A Tale of Two #1 Best Sellers
Fulfilling rumors from yesterday, The Girl on the Train by Paula Hawkins, (Penguin/Riverhead; Thorndike; BOT Audio Clip; OverDrive Sample), is an instant #1 NYT best seller, debuting at that spot during its first week on sale. In a slight adjustment to the rumor, it arrives at #1 on the Combined Fiction list, but not on the Hardcover Fiction list. On that list, the number one spot is still held by Anthony Doerr’s All the Light We Cannot See, (S&S/Scribner; Thorndike; S&S Audio), on the list after 37 weeks, representing another unusual trajectory, the slow and steady rise.
Is The Girl on the Train actually a debut, as is widely claimed? Not according to Gregory Cowles in the NYT‘s “Inside the List” column, it can only be counted as a debut thriller, since, as Hawkins herself says in an NPR interview, she previously published romantic fiction under a pseudonym (The Wall Street Journal identifies her alias as Amy Silver; WorldCat lists all three of Silver’s titles as only published in the U.K. and only held in U.K. libraries).

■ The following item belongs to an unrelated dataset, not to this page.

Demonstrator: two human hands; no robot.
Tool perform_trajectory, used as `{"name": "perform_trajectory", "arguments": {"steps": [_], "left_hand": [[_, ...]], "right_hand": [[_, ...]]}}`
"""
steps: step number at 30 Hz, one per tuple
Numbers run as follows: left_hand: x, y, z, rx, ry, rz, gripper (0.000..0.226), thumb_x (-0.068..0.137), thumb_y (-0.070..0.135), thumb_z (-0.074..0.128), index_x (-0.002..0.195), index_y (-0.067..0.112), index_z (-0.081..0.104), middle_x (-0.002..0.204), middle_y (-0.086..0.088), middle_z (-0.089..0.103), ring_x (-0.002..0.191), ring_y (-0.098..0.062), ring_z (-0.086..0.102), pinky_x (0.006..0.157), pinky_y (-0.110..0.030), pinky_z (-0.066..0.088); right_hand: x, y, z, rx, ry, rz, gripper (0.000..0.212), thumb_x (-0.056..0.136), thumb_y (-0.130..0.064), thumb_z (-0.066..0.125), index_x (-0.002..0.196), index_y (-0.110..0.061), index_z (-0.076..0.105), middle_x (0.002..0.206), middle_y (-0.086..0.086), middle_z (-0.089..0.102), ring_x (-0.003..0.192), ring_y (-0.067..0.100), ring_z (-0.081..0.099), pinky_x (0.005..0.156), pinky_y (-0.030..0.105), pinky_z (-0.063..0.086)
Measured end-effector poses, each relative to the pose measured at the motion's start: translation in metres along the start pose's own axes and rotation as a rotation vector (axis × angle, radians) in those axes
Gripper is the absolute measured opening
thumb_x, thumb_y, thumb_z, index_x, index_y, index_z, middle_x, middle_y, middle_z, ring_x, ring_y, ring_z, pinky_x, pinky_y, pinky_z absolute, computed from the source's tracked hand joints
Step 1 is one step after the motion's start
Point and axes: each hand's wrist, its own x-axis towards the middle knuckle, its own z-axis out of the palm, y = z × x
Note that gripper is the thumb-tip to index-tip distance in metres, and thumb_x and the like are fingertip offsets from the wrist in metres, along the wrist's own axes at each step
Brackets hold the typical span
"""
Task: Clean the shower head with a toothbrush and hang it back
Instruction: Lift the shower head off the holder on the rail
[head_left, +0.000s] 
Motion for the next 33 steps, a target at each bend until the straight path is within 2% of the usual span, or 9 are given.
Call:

Still, a book by an author with no identifiable track record arriving at #1 during it’s first week on sale is a major feat (it wasn’t until “debut” author Robert Galbraith was revealed as actually being the famous writer of a certain series of childrens book that The Cuckoo’s Calling hit best seller lists, several months after publication).
As we noted earlier, to our knowledge, there’s been only one debut in recent history to arrive at #1 in its first week on sale, Elizabeth Kostova’s first book, The Historian, (Hachette/Little, Brown). It debuted on the hardcover list in 2005, back before there was an ebook list, so technically, that record still holds.
If you look at other lists, the story is different. On the PW/BookScan list, The Girl on the Train is #2, after Saint Odd by Dean Koontz (RH/Bantam) and All the Light We Cannot See is at #3.
The other debut novel on the new hardcover fiction list is The First Bad Man by Miranda July, (S&S/Scribner; S&S Audio), arriving at #6, after a barrage of media attention, not all of it positive. The best seller list annotation makes it sound like Fifty Shades of Grey, “A houseguest forces a passive woman into a bizarre but liberating sexual relationship.” Reviewing it, the NYT’s Michiko Kakutani said, “The novel starts off tentatively, veers into derivative and willfully sensational theater-of-the-absurd drama — part Pinter, part Genet — and then mutates, miraculously, into an immensely moving portrait of motherhood and what it means to take care of a child.” A few libraries are showing heavy holds.
On the Combined Nonfiction list, Ghost Boy: The Miraculous Escape of a Misdiagnosed Boy Trapped Inside His Own Body by Martin Pistorius (Simon & Schuster, 2011; OverDrive Sample) debuts at #5, long after its original publication, due to attention from the new NPR show, Invisibilia, (see our earlier story). Several libraries have ordered additional copies (it is now available in trade paperback) because of heavy holds.
Debuting on the Combined Advice, How-To & Miscellaneous list at #8, is a title that some libraries have not yet ordered, Picture Your Prosperity, by Ellen Rogin and Lisa Kueng, (Penguin/Portfolio; Penguin Audio, 1/13/15). It’s been covered in the business press (the NYT Business section, and in Forbes).